_Required work:_ The lines to copy are those in the listing below that contain the word "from".
__________________________________________________
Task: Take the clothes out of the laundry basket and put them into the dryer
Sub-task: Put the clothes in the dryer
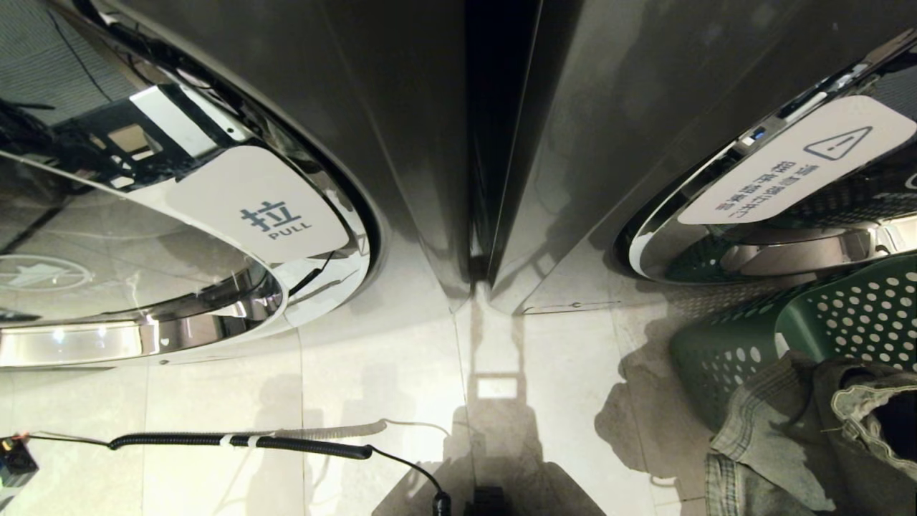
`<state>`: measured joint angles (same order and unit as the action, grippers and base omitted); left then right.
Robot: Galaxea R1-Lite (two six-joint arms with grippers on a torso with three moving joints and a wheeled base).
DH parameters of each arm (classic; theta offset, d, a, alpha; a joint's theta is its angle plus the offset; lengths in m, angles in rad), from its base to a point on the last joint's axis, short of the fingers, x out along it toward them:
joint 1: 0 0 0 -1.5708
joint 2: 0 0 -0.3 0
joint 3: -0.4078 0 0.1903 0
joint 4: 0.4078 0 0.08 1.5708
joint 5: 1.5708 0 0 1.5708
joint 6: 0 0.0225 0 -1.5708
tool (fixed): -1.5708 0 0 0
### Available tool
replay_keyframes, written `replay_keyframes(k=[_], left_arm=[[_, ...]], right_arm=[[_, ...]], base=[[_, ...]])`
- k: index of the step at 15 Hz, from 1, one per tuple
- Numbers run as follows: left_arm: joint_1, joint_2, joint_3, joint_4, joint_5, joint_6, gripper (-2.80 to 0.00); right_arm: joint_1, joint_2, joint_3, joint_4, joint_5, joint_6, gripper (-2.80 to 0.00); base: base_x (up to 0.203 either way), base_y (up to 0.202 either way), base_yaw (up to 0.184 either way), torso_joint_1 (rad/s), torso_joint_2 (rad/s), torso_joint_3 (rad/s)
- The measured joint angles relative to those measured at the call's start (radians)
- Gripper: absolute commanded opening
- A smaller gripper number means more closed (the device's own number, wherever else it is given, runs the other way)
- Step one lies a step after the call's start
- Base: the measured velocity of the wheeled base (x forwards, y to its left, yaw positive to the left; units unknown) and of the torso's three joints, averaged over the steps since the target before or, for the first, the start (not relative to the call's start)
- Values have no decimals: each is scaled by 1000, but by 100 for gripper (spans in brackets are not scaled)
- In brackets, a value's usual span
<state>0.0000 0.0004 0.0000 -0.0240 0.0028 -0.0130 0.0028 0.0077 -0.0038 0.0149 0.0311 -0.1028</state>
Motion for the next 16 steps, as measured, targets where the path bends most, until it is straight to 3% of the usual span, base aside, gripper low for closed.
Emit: replay_keyframes(k=[12,16], left_arm=[[0,0,0,0,1,4,-280],[0,0,0,0,1,2,-280]], right_arm=[[0,-9,0,-1,-15,40,-280],[0,-9,-1,-1,-15,42,-280]], base=[[0,0,0,0,0,3],[0,0,0,0,2,142]])
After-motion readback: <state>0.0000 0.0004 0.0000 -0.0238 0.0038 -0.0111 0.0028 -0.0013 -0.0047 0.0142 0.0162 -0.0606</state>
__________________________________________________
_Exercise result:_
DH parameters of each arm (classic; theta offset, d, a, alpha; a joint's theta is its angle plus the offset; lengths in m, angles in rad), from its base to a point on the last joint's axis, short of the fingers, x out along it toward them:
- k: index of the step at 15 Hz, from 1, one per tuple

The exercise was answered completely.